Sen. Harris had the opportunity to speak for herself in a conversation with CAA chief innovation officer Michelle Kydd Lee in the early evening. Speaking to another standing-room only crowd that spilled over to an adjacent video-conferenced media room, Harris vacillated between stoking the fires of resistance and tamping down the crowd with calls for compromise and pragmatism.
“Do not despair, do not be overwhelmed or throw your hands up in defeat,” she said to applause from a crowd that that included actors Richard Dreyfuss and Joshua Jackson.
In her comments, which lasted 30 minutes, the former California Attorney General turned U.S. Senator, said that one of her first goals is to bring a group of Republican senators to Los Angeles and have them meet with undocumented immigrants who are seeking legal residency. “I don’t want to set them up and I don’t want to ambush [them], but bring them here so they can literally understand and see what we are talking about.”
She touched on a number of issues including infrastructure, which she said was an area where the efficiencies of the private sector can be applied. “We need to be multi-lingual. So we should never abandon the conversation about what is right what is moral and what is fair, but we also can speak the language about what makes sense about economic benefit,” she said.
As for what comes next, she urged the crowd to pay close attention to the 2018 midterm elections and to avoid ideological purism that could further weaken the Democratic Party. “I would urge you to look at those races and acknowledge that you may not agree with everything that every Democrat who is up in 2018 says — because there are at least five of them coming from states where Trump won by double digits.

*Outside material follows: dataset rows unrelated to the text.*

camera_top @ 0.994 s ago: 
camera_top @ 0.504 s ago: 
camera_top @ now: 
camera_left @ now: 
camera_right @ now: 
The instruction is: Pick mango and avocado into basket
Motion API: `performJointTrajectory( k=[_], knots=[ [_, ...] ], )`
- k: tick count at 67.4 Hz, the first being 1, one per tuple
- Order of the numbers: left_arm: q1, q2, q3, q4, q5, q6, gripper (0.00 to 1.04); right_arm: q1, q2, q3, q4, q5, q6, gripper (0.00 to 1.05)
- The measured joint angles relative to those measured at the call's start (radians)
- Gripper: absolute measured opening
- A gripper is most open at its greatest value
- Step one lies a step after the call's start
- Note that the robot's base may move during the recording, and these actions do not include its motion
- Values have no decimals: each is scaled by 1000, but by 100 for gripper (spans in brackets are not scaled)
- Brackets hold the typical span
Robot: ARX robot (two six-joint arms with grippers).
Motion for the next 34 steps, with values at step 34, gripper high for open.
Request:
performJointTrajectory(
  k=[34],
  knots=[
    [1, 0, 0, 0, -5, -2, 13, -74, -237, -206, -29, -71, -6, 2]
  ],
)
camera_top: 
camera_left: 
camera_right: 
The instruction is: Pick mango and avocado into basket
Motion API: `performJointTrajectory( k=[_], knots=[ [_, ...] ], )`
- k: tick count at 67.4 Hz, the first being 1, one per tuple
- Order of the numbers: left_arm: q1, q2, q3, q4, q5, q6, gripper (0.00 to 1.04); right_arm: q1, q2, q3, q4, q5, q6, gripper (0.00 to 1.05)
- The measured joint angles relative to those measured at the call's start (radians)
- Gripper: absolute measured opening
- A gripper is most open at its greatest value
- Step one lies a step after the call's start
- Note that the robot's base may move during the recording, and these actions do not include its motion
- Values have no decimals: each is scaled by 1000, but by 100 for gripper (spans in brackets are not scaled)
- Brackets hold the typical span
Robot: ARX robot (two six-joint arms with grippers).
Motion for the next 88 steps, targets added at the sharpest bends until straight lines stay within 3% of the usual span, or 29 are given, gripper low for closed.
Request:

So, do know that you may have to support someone you don’t agree on everything with — but it’s a matter of keeping our numbers.”
CAA’s Take Action Day took place during an Oscar week marked with more civic activity than usual. UTA will hold its “United Voices” rally at its Beverly Hills headquarters tomorrow afternoon in lieu of its usual Oscar bash, while other organizers are mixing politics with partying, including the Global Green Gala’s recognition of a Standing Rock Sioux Tribal Council leader on Wednesday and various Vanity Fair events to benefit groups such as the ACLU and the Shambala Preserve throughout the week.
“We were seeing, like everyone else, that the zeitgeist was shifting,” Lee tells The Hollywood Reporter, adding that Take Action Day came together because of the CAA Foundation’s longstanding relationships with various organizations and individuals in the advocacy world. “People are asking for ways to participate.”